§ What to work on:
What is needed is a verbatim copy of the data, minus the pictures.

§ Dataset excerpt:
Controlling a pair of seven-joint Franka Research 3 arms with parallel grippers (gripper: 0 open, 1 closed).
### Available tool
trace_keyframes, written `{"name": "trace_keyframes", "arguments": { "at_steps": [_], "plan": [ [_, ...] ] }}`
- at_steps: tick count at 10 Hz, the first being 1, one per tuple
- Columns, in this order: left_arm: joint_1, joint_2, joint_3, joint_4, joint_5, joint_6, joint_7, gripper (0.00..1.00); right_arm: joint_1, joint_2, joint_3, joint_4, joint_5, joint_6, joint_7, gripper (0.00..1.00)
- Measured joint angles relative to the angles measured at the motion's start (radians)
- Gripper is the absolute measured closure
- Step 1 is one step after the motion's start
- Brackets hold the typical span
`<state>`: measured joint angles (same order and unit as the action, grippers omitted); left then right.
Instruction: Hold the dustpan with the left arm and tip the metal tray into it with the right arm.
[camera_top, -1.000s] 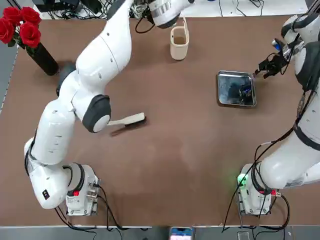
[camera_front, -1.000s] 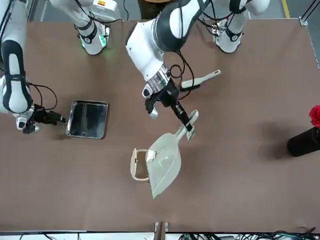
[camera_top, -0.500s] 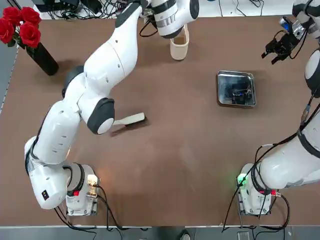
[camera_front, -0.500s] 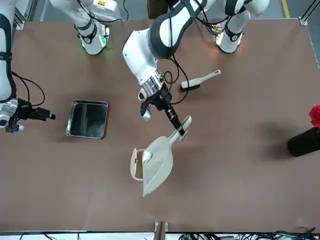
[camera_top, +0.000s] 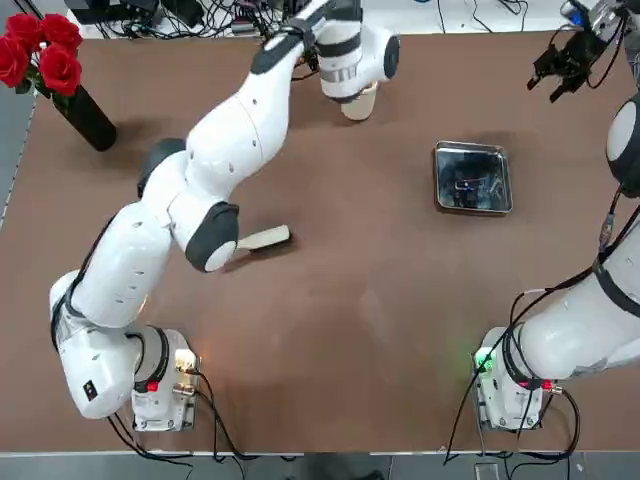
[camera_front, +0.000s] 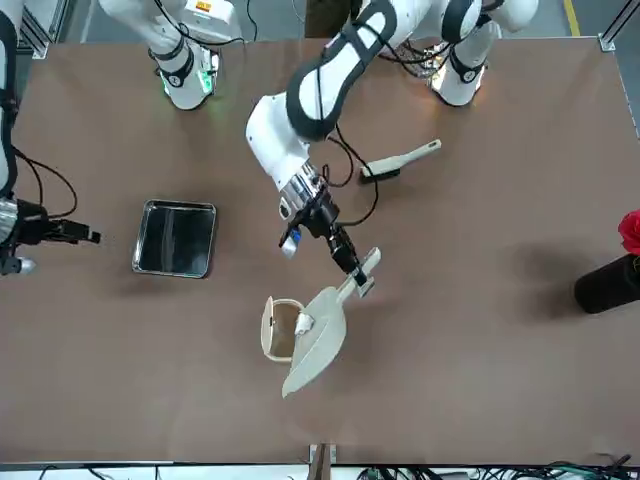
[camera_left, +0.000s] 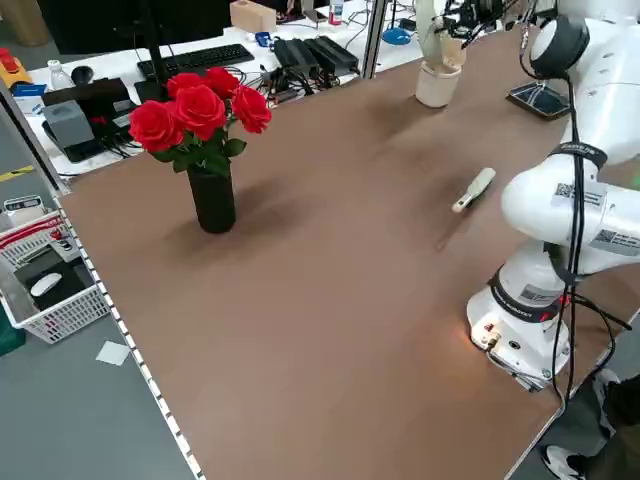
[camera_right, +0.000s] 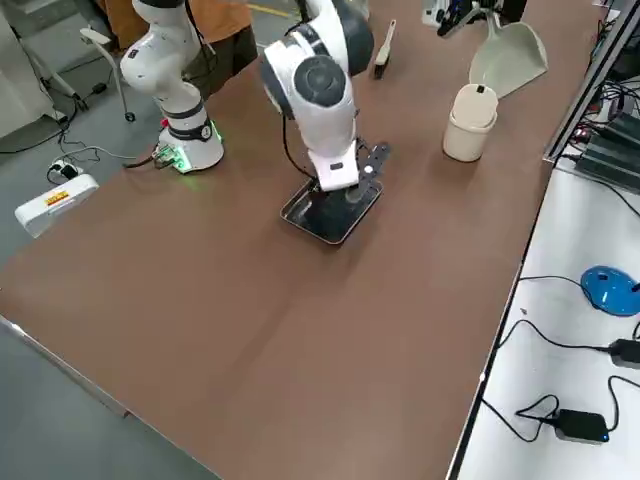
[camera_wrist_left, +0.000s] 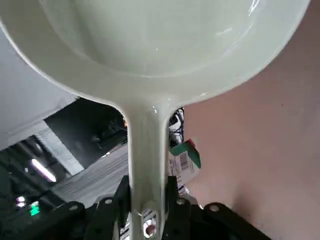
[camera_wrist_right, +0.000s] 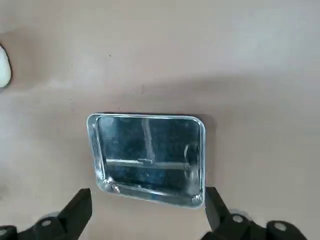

§ The completed task:
Controlling a pair of seven-joint Franka Research 3 arms with parallel grippers (gripper: 0 open, 1 closed).
### Available tool
trace_keyframes, written `{"name": "trace_keyframes", "arguments": { "at_steps": [_], "plan": [ [_, ...] ] }}`
- at_steps: tick count at 10 Hz, the first being 1, one per tuple
- Columns, in this order: left_arm: joint_1, joint_2, joint_3, joint_4, joint_5, joint_6, joint_7, gripper (0.00..1.00); right_arm: joint_1, joint_2, joint_3, joint_4, joint_5, joint_6, joint_7, gripper (0.00..1.00)
- Measured joint angles relative to the angles measured at the motion's start (radians)
- Gripper is the absolute measured closure
- Step 1 is one step after the motion's start
- Brackets hold the typical span
`<state>`: measured joint angles (same order and unit as the action, grippers omitted); left then right.
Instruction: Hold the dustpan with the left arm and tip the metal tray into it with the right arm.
[camera_top, -1.000s] 
[camera_front, -1.000s] 
[camera_top, -0.500s] 
[camera_front, -0.500s] 
[camera_top, +0.000s] 
[camera_front, +0.000s] 
[camera_left, +0.000s] 
[camera_right, +0.000s] 
[camera_wrist_left, +0.000s] 
[camera_wrist_right, +0.000s] 

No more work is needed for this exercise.